Recently, I’ve put a public mini quantum simulator repo on github. While it is desirable to use quantum simulator packages such as PennyLane or Qiskit, sometimes as a researcher, it is best to have our own simulator code so that we can try different things on it. While combining my old python codes, I’ve decided to put also a multiprocess version of the simulator. The followings are my observations of multihreading and multiprocessing in Python for my quantum simulator.

Multiprocessing in Python

If your familiar with low level multiprocessing, then many familiar concepts are provided as higher level library in Python multiprocessing. For inter process communication (data transfer), it provides shared_memory and pipes. For shared memory, it is enough to create a shared memory (either an array or a value) with a lock for synchronization:

shm = multiprocessing.Array(ctypes.c_double, N, lock=True)

Here, when lock is true, it is created as a shared memory and it returns a synchronized wrapper so all reads and writes on the array are synced. You can also use shm.acquire()...shm.release() explicitly to acquire and release the lock.
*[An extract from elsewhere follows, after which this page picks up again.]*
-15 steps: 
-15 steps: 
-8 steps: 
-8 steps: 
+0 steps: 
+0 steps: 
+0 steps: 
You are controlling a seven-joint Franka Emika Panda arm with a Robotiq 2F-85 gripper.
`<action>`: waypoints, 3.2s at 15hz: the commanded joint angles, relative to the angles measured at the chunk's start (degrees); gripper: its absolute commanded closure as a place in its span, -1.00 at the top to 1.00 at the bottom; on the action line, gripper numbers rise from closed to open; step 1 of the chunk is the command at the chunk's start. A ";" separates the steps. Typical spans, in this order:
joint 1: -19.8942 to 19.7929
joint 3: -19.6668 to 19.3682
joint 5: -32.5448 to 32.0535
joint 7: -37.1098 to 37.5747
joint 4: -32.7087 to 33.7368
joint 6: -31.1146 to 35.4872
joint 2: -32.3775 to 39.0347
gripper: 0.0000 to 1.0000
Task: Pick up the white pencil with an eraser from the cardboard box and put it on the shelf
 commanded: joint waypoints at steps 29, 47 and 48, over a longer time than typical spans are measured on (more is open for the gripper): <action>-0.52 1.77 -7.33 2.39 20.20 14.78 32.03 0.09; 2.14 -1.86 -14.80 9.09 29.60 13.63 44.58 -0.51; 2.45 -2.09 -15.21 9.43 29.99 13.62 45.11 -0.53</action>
In some cases, it makes sense to use our own lock: For instance in our mini quantum simulator, while computing probabilities, at the beginning we just read the vector elements. Therefore, there is no need for synchronization at the beginning. In these case, you can create a shared memory without a lock and use your own Lock() object for the synchronization.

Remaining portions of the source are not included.